Katrina Konopka may not lace up track spikes in the spring or put on shoulder pads in the fall, but one thing is certain: She’s fast. The junior swimmer is one of the best freestyle and backstroke swimmers in the country, if not the world, and in three years at Arizona, she has already left behind an impressive legacy.
In 2016, Konopka swam the 50-meter freestyle in the Olympic Trials and placed fifth against former medalists and some of the best swimmers in the country.
“I remember feeling so relaxed before that race,” Konopka said. “Like right before the start, I mean there were 20,000 people in the stands, but I just heard a few people in my team and it helped me calm down so much.”
Konopka was only two places and 0.4 seconds away from going to the Olympics in 2016, in what she said was the “best race of her life.”
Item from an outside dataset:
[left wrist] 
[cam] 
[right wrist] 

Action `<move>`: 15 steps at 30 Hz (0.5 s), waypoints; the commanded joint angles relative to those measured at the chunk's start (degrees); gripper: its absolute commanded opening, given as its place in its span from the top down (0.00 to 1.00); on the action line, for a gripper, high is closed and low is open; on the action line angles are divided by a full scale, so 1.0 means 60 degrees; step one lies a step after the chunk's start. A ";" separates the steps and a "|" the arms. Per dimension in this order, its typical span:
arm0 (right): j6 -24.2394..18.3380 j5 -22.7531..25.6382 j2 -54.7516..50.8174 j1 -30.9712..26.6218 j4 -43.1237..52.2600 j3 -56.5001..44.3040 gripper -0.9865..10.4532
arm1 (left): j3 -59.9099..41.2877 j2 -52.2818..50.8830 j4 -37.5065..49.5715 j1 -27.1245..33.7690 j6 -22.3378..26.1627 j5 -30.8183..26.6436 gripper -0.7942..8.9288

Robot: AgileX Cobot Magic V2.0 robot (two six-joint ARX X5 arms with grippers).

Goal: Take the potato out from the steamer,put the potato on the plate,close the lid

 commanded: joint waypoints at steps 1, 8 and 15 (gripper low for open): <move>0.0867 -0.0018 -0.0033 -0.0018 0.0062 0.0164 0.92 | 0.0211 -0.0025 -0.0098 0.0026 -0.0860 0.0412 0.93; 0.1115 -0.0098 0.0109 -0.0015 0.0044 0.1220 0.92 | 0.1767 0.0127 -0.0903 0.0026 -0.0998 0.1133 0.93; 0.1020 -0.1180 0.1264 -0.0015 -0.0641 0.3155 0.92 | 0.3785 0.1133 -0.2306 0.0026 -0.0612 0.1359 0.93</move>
Instead of going to Rio, however, Konopka represented Team USA last year at the World University Games in Taiwan in the summer of 2017 and won a bronze medal in the 50-meter freestyle.
Taiwan wasn’t Konopka’s first experience swimming internationally; She’s been swimming for Team USA since 2014, when she was on the Junior National Team. In 2015, she helped set a junior world record in the 4x100-meter freestyle relay, aside from finishing second in the 50-meter freestyle at the Junior National Championships and winning a YMCA national championship with her YMCA swim team from Greenville, South Carolina.
Konopka made her first connection with the University of Arizona in the YMCA program through former Wildcat swimmer and three-time NCAA champion Margo Geer.
“I remember when I was younger I used to swim for the [YMCA], and Margo held all of the national records,” Konopka said. “So I was always chasing Margo, always trying to beat her times. And then I finally got to race with her, and swim with her, and it was super cool. We’re actually really good friends now.”
Geer was, and still is, one of Konopka’s biggest influences in the swimming world. She also specialized in the 50-meter freestyle, like Konopka, and continues to train with the Arizona swim team.
With Geer’s help, Konopka has changed drastically as a swimmer since she first came to UA. She used to swim in long-distance events before college, too, so one of the biggest things in reforming her stroke was learning breath control.
“My stroke went through a major change,” Konopka said. “I used to breathe a lot, and now I for sure don’t breathe as much. We definitely cut out a lot of air.”
Konopka still has a lot of time, and some unfinished business, left at Arizona before she leaves after next season. The junior swimmer qualified for the NCAA Championships in seven events last season, but has yet to win one.
However, even with the NCAA and the Pac-12 Championships both taking place in under a month this season and expectations placed upon her, Konopka said she wasn’t stressed or worried about winning any races. In fact, her goals for this season were rather selfless in what might be one of the most competitive individual sports.
“Yeah, I of course want to set some personal bests and improve my times from last season, just like anybody,” she said. “But, more importantly, I want to know that what I did was for my team.”
Konopka is the definition of a team player. She has a habit where, before every swim, she looks at a teammate to help calm her down.
“There’s no better feeling than having someone on the sideline cheer for you,” Konopka said. “So when I swim, I always want to be there for them.”
Positivity is also huge for Konopka to keep her motivated in swimming and in everyday life. She enjoys going to class and excels in chemistry, her major, one of the most difficult departments here on campus.
“I actually like it,” Konopka said, smiling about her inorganic chemistry lab later that afternoon. “Trust me, it’s way better than physics.”
Emphasizing the good in things is how Konopka swims and how she lives.
“Always find something positive in life,” Konopka said. “In every race, at every practice, you had to do at least one thing right, even if it was just showing up on time, and if you focus on the positive, it makes college swimming a lot more fun.”